• TASK DESCRIPTION
Your copy should match the listing below exactly, except that it holds no images.
▬▬▬
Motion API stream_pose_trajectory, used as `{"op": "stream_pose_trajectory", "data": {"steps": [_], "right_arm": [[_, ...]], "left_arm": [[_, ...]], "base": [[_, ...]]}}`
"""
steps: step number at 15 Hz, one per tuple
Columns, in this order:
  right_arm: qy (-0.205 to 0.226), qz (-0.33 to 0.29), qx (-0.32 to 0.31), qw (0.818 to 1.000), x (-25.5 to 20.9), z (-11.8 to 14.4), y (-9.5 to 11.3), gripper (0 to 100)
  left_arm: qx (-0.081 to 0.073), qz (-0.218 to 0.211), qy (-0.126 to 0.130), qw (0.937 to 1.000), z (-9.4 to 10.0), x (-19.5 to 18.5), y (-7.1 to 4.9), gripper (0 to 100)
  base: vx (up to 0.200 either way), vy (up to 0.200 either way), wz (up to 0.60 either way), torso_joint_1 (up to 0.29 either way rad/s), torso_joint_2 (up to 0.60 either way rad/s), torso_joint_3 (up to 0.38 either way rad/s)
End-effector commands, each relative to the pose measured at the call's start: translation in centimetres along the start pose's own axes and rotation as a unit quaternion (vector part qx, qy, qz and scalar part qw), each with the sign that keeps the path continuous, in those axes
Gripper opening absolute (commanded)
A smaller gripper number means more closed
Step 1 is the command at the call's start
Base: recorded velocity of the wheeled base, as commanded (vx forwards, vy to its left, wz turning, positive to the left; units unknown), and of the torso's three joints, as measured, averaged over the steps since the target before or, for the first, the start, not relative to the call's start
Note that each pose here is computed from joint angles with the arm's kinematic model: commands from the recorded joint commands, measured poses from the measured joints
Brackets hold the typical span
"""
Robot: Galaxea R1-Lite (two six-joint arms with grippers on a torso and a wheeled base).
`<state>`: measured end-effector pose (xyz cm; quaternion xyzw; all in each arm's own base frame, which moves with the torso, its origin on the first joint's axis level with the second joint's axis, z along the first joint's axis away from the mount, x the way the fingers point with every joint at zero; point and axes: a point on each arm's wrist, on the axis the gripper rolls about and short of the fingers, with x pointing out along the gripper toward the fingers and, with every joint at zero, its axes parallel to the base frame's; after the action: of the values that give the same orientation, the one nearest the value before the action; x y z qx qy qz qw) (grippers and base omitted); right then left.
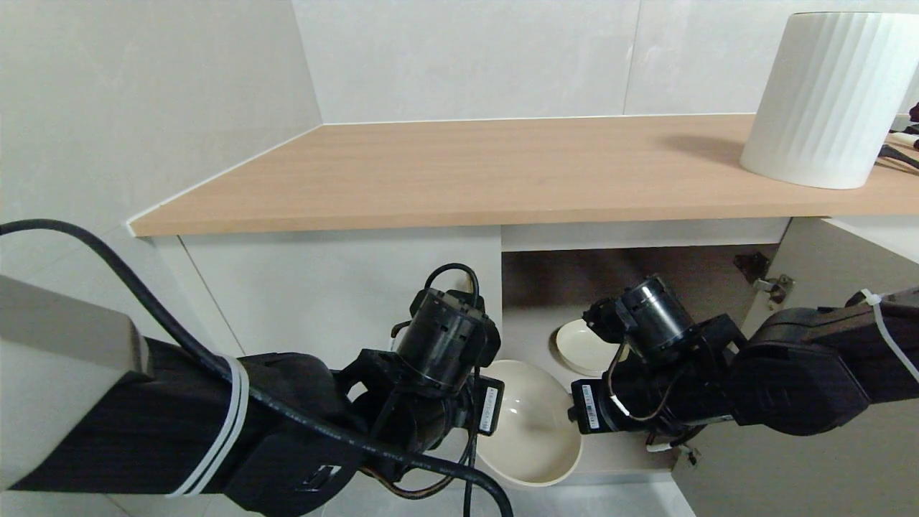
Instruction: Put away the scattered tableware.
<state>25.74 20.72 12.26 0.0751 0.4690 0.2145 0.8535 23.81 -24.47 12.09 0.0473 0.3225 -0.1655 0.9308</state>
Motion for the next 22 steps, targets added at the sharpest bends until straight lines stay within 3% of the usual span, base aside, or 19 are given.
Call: {"op": "stream_pose_trajectory", "data": {"steps": [1, 2, 3, 9, 12, 15, 22], "right_arm": [[0.001, 0.0, 0.0, 1.0, 0.0, 0.0, 0.0, 0], [0.001, 0.0, 0.0, 1.0, 0.0, 0.0, 0.0, 0], [0.001, 0.0, 0.0, 1.0, 0.0, 0.0, 0.0, 0], [0.001, -0.01, 0.013, 1.0, 0.3, 0.1, -0.6, 0], [-0.021, -0.076, 0.07, 0.994, 1.3, 2.0, -4.9, 0], [-0.049, -0.132, 0.121, 0.983, 2.4, 4.0, -8.1, 0], [-0.129, -0.189, 0.206, 0.951, 3.0, 7.5, -10.2, 0]], "left_arm": [[0.001, 0.0, 0.001, 1.0, -0.1, 0.0, 0.0, 0], [0.001, 0.001, 0.0, 1.0, -0.1, -0.1, 0.0, 0], [0.0, 0.001, 0.0, 1.0, 0.0, -0.1, 0.1, 100], [-0.015, 0.001, -0.027, 0.9995, 1.2, -1.6, 0.9, 100], [-0.035, 0.005, -0.061, 0.9975, 2.8, -3.7, 2.3, 100], [-0.044, 0.003, -0.079, 0.9959, 3.5, -5.0, 2.9, 100], [-0.044, 0.004, -0.078, 0.9959, 3.5, -4.9, 3.0, 100]], "base": [[0.0, 0.0, 0.0, 0.0, 0.0, 0.0], [0.0, 0.0, 0.0, 0.0, 0.0, 0.0], [0.0, 0.0, 0.0, 0.0, 0.0, 0.0], [0.0, 0.0, 0.0, 0.0, 0.0, 0.0], [0.0, 0.0, 0.0, 0.0, 0.0, 0.0], [0.0, 0.0, 0.0, 0.0, 0.0, 0.0], [0.0, 0.0, 0.0, 0.0, 0.0, 0.0]]}}
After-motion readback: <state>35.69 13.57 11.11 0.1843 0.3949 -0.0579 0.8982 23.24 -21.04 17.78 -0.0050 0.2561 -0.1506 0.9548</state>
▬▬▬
• TASK OUTPUT
Motion API stream_pose_trajectory, used as `{"op": "stream_pose_trajectory", "data": {"steps": [_], "right_arm": [[_, ...]], "left_arm": [[_, ...]], "base": [[_, ...]]}}`
"""
steps: step number at 15 Hz, one per tuple
Columns, in this order:
  right_arm: qy (-0.205 to 0.226), qz (-0.33 to 0.29), qx (-0.32 to 0.31), qw (0.818 to 1.000), x (-25.5 to 20.9), z (-11.8 to 14.4), y (-9.5 to 11.3), gripper (0 to 100)
  left_arm: qx (-0.081 to 0.073), qz (-0.218 to 0.211), qy (-0.126 to 0.130), qw (0.937 to 1.000), z (-9.4 to 10.0), x (-19.5 to 18.5), y (-7.1 to 4.9), gripper (0 to 100)
  base: vx (up to 0.200 either way), vy (up to 0.200 either way), wz (up to 0.60 either way), torso_joint_1 (up to 0.29 either way rad/s), torso_joint_2 (up to 0.60 either way rad/s), torso_joint_3 (up to 0.38 either way rad/s)
End-effector commands, each relative to the pose measured at the call's start: translation in centimetres along the start pose's own axes and rotation as a unit quaternion (vector part qx, qy, qz and scalar part qw), each with the sign that keeps the path continuous, in those axes
Gripper opening absolute (commanded)
A smaller gripper number means more closed
Step 1 is the command at the call's start
Base: recorded velocity of the wheeled base, as commanded (vx forwards, vy to its left, wz turning, positive to the left; units unknown), and of the torso's three joints, as measured, averaged over the steps since the target before or, for the first, the start, not relative to the call's start
Note that each pose here is computed from joint angles with the arm's kinematic model: commands from the recorded joint commands, measured poses from the measured joints
Brackets hold the typical span
"""
Robot: Galaxea R1-Lite (two six-joint arms with grippers on a torso and a wheeled base).
`<state>`: measured end-effector pose (xyz cm; quaternion xyzw; all in each arm's own base frame, which moves with the torso, its origin on the first joint's axis level with the second joint's axis, z along the first joint's axis away from the mount, x the way the fingers point with every joint at zero; point and axes: a point on each arm's wrist, on the axis the gripper rolls about and short of the fingers, with x pointing out along the gripper toward the fingers and, with every joint at zero, its axes parallel to the base frame's; after the action: of the values that give the same orientation, the one nearest the value before the action; x y z qx qy qz qw) (grippers and base omitted); right then left.
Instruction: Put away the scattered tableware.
<state>25.74 20.72 12.26 0.0751 0.4690 0.2145 0.8535 23.81 -24.47 12.09 0.0473 0.3225 -0.1655 0.9308</state>
Motion for the next 22 steps, targets added at the sharpest bends until straight lines stay within 3% of the usual span, base aside, or 19 are given.
Call: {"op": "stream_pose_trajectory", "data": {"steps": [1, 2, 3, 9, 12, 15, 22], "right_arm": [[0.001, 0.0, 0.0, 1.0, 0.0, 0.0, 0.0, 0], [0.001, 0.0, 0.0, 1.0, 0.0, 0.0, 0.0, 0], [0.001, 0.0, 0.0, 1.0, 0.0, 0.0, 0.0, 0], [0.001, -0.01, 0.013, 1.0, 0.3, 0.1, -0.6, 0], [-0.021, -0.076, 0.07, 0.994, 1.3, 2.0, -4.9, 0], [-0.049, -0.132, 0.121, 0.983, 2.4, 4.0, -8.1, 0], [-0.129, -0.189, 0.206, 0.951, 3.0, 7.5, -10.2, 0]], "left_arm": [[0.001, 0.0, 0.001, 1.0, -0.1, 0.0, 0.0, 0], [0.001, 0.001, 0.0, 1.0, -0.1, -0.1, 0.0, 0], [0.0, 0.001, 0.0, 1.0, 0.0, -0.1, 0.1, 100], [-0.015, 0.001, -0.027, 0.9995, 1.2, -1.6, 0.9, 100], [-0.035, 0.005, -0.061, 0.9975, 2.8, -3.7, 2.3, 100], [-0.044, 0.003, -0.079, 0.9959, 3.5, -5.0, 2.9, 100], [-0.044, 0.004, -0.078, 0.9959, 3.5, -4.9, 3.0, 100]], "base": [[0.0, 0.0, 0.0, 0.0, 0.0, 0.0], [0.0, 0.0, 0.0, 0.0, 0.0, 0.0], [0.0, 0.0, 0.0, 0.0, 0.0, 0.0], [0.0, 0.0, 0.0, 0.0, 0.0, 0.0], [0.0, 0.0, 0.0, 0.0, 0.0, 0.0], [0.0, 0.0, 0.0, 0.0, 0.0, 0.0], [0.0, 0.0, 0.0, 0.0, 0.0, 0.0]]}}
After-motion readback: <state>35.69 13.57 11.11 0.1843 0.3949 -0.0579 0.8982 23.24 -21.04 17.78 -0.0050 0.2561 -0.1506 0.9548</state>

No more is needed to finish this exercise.